Abstract

Background: Pancreas divisum is a recognized cause of acute intermittent pancreatitis and chronic pancreatitis. EUS visualization of the stack sign for diagnosing pancreas divisum falls short of a 100% sensitivity. Traditional diagnosis has relied upon endoscopic retrograde cannulation of the minor papilla demonstrating non-union of the dorsal and ventral ducts. Utilizing recent techniques, cannulation rates for the minor papilla have improved, but are approximately 90%. Harada et al. have previously described a technique for EUS-guided injection of the pancreatic duct, however its utility in diagnosing pancreas divisum, has not been described. In this abstract, we report on two patients with pancreas divisum and consequent acute intermittent pancreatitis (AIP) or chronic pancreatitis (CP), who underwent EUS-guided FNI for the diagnosis of pancreas divisum. Methods: One patient with CP and one patient with AIP underwent EUS evaluation. The patient with AIP had undergone multiple endoscopic retrograde cholangiograms with failed attempts (including intravenous secretin) in cannulating the minor papilla. The patients underwent EUS evaluation with the Olympus GF-UM20/130 and Pentax FG-36UX or Olympus GF-UC30P. EUS findings were consistent with chronic pancreatitis, but there were no obvious EUS criteria for pancreas divisum. The pancreatic duct as it courses through the body of the pancreas was imaged with the Pentax FG-36UX or Olympus GF-UC30P linear array echoendoscope. Under EUS and fluoroscopic guidance a GIP/Mediglobe 22-gauge needle was advanced into the pancreatic duct. Injection of 60% Hypaque contrast was then used to fill the pancreatic duct. Results: EUS-guided FNI of contrast revealed pancreas divisum with a stenotic accessory papilla in both patients. In the patient with acute intermittent pancreatitis magnetic resonance cholangiopancreatography and ERCP both failed to demonstrate pancreas divisum anatomy.

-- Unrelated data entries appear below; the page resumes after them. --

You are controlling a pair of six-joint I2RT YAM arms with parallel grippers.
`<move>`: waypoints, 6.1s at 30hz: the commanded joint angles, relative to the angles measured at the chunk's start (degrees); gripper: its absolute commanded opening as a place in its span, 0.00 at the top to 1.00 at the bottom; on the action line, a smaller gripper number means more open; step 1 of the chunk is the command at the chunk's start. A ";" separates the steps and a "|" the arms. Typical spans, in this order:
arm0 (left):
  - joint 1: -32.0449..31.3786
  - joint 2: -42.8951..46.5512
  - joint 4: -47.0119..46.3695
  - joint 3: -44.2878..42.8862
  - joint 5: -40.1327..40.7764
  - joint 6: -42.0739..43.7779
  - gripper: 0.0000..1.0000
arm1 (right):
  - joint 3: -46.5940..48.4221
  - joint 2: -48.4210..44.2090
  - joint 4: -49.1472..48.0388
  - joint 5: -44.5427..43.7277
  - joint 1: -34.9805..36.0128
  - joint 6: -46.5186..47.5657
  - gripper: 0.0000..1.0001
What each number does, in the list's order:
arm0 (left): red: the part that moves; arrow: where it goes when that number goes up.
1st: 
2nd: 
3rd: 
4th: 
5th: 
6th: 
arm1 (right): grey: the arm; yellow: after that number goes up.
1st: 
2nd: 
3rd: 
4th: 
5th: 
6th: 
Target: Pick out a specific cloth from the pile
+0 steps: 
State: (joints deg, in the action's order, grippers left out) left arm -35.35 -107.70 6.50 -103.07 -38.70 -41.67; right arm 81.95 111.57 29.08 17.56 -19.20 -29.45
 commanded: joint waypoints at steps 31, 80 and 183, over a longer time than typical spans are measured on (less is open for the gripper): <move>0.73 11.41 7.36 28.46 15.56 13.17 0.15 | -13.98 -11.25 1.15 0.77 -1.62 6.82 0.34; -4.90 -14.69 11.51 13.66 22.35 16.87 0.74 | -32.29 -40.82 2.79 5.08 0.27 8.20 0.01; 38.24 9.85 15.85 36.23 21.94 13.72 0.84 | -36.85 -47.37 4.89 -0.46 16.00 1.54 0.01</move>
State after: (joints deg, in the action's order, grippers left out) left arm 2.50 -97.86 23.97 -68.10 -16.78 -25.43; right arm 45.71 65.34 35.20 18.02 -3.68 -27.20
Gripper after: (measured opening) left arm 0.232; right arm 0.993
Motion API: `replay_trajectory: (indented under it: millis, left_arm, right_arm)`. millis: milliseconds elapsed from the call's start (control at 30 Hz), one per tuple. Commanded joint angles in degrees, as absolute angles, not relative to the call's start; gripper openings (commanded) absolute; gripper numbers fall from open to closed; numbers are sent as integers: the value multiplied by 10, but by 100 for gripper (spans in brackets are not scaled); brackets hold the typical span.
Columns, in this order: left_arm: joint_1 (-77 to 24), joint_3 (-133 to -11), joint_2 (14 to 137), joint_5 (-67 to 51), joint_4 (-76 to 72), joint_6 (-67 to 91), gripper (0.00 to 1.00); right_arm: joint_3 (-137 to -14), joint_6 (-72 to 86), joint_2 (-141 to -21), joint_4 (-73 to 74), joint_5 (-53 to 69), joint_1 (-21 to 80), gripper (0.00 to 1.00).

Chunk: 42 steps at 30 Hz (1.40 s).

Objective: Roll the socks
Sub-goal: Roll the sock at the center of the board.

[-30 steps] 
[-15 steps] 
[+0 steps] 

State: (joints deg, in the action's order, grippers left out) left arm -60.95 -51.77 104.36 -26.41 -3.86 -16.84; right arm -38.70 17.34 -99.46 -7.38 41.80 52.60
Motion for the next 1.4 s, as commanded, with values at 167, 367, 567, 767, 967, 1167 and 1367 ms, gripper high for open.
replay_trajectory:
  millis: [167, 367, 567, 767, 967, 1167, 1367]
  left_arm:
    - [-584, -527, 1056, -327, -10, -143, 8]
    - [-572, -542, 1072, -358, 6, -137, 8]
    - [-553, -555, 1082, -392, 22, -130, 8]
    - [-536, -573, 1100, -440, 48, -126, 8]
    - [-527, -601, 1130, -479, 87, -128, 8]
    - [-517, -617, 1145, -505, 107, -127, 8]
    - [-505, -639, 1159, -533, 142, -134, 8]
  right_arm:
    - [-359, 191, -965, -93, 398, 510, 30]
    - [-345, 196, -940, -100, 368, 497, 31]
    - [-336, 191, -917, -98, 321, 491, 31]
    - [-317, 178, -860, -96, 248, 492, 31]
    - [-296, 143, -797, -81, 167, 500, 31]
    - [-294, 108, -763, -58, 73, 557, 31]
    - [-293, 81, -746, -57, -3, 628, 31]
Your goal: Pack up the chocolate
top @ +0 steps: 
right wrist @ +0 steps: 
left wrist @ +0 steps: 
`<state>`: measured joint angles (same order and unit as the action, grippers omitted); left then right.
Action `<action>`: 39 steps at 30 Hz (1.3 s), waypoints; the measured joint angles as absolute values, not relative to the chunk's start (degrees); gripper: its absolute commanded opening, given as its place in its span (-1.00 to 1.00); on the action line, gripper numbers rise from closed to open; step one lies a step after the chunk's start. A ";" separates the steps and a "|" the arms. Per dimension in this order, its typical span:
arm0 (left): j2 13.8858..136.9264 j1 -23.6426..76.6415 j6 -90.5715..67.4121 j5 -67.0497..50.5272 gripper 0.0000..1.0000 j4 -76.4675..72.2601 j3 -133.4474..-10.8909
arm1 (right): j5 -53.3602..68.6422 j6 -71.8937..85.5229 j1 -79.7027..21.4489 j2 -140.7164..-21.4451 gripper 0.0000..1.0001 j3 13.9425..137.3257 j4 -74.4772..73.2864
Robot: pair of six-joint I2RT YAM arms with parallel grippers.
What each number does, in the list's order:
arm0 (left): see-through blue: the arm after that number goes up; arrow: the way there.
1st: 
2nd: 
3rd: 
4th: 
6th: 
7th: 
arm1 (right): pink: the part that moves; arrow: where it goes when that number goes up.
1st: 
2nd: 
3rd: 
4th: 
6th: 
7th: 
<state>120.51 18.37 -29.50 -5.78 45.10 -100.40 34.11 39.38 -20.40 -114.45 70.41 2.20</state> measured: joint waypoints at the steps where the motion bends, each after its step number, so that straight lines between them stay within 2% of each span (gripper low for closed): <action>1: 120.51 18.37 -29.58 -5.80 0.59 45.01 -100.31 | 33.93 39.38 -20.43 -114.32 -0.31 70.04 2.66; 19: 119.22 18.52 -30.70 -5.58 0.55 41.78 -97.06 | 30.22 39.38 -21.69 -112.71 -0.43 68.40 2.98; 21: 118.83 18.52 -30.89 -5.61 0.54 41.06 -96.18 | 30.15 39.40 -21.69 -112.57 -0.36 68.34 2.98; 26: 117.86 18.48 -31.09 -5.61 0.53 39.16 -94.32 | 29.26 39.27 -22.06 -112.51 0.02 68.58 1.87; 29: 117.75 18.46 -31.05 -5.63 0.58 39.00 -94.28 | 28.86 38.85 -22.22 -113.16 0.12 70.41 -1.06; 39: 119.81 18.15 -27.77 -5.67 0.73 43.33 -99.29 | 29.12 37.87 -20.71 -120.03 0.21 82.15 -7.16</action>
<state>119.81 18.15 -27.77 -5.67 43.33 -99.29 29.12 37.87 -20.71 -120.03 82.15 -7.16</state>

In the patient with chronic pancreatitis, the EUS findings lead to a repeat ERCP with successful endoscopic sphincterotomy of the minor papilla and stent placement. Neither of the patients experienced pancreatitis or other complications related to the EUS-guided FNI procedure. Conclusions: While ERCP remains the goldstandard for the diagnosis of pancreas divisum, EUS-guided FNI of the pancreatic duct may provide an alternative method for diagnosis in patients with difficult ERCP cannulation.